A publication by Dosselmann and Yang suggests that SSIM is not as accurate as is claimed. They claim that SSIM gives values ​​that do not agree better with human assessment than MSE values ​​(mean square deviation).

They question the perceptual psychological basis of SSIM by claiming that the formula does not contain any detailed model of visual perception and that SSIM may be based on perceptual calculations. For example, the human visual system does not calculate a product between the average values ​​of the two images.
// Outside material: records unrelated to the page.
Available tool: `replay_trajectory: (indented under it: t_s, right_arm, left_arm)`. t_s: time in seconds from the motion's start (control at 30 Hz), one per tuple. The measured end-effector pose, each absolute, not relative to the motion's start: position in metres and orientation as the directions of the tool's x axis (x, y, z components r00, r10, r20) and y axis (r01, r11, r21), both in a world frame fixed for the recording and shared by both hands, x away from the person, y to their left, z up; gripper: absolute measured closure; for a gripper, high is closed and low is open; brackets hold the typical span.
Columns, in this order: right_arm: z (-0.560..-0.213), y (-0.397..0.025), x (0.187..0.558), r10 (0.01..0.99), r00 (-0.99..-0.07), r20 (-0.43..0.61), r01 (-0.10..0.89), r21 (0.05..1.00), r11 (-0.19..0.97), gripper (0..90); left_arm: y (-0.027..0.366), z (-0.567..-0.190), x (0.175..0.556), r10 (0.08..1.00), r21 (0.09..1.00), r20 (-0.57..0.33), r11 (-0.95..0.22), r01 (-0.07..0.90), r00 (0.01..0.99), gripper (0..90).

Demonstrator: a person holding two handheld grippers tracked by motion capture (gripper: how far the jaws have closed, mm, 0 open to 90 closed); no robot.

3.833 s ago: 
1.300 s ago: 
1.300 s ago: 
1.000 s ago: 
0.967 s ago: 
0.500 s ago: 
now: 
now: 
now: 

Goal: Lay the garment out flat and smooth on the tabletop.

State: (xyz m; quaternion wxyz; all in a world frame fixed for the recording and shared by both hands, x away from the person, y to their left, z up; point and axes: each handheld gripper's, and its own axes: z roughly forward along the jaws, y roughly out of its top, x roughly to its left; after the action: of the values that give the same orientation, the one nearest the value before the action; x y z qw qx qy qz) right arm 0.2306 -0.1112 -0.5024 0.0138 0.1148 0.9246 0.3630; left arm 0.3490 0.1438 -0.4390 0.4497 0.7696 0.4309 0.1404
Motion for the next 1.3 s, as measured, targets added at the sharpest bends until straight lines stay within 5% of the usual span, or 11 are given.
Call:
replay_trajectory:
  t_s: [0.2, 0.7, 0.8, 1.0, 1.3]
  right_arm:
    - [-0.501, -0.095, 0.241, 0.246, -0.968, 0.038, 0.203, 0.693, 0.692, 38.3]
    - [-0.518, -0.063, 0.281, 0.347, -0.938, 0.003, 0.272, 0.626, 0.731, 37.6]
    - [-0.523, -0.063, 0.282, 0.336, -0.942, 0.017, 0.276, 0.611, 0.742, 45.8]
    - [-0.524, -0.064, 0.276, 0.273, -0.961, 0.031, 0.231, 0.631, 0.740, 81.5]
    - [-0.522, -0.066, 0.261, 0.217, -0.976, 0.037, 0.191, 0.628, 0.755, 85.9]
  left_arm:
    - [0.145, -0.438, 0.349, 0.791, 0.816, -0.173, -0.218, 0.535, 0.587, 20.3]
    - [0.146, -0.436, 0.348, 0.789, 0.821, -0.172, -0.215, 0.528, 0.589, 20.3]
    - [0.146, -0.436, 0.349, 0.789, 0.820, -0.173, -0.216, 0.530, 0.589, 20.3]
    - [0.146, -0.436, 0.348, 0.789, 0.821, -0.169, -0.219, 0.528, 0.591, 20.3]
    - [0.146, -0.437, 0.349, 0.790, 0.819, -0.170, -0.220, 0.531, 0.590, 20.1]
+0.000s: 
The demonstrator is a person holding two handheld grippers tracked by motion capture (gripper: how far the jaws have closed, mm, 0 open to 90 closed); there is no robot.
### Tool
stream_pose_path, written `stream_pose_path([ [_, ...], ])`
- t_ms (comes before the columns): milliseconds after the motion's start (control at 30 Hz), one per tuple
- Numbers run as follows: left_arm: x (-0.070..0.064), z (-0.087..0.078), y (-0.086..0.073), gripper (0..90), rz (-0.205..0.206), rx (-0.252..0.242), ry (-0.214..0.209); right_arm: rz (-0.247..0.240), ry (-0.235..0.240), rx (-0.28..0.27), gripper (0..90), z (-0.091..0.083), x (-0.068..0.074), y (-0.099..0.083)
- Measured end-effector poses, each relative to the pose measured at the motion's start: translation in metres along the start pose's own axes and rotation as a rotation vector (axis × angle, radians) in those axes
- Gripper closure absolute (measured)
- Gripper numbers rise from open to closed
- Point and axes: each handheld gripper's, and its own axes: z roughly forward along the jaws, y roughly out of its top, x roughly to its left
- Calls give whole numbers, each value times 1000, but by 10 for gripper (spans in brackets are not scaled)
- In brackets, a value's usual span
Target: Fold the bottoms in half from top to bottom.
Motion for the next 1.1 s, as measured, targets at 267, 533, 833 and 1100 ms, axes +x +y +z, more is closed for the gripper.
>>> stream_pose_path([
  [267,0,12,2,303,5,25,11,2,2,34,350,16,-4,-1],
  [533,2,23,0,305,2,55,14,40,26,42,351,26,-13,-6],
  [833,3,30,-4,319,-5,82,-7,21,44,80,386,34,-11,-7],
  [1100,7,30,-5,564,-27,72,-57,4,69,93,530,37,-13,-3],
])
However, as shown in the original work from 2004, the SSIM model and algorithm encompass models of central elements of the perception of image disturbances, including the mechanisms of brightness masking and contrast masking.

Web links

Individual evidence

  1. a b Nikolay Ponomarenko, Flavia Silvestri, Karen Egiazarian, Marco Carli, Jaakko Astola, Vladimir Lukin: On between-coefficient contrast masking of DCT basis functions collective work = CD-ROM Proceedings of the Third International Workshop on Video Processing and Quality Metrics for Consumer Electronics VPQM-07, Jan. 25-26 January 2007 . Scottsdale AZ 2007 ( ponomarenko.info [PDF]).
  2. Stephen Wolf, Margaret H. Pinson: Video Quality Model for Variable Frame Delay (VQM_VFD) , US Department of Commerce, National Telecommunications and Information Administration, Boulder, Colorado, USA, Technology Memo TM-11-482, September 2011.
  3. ^ Laboratory for Image and Video Engineering.
  4. Zhou Wang, AC Bovik, HR Sheikh, EP Simoncelli: Image quality assessment: from error visibility to structural similarity . In: IEEE Transactions on Image Processing . tape 13 , no. 4 , April 2004, ISSN  1057-7149 , p. 600-612 , doi : 10.1109 / TIP.2003.819861 (English).
  5. Best Paper Award. Signal Processing Society
  6. ^ IEEE Signal Processing Society, Best Paper Award .
  7. ^ Z. Wang, EP Simoncelli, AC Bovik: Multiscale structural similarity for image quality assessment . In: Conference Record of the Thirty-Seventh Asilomar Conference on Signals, Systems and Computers, 2004 . tape 2 , November 2003, p. 1398-1402 , doi : 10.1109 / ACSSC.2003.1292216 (English).
  8. LIVE Image Quality Database.
  9. Richard Dosselmann, Xue Dong Yang: A comprehensive assessment of the structural similarity index . In: Signal, Image and Video Processing . tape 5 , no. 1 , November 6, 2009, ISSN  1863-1703 , p. 81–91 , doi : 10.1007 / s11760-009-0144-1 (English).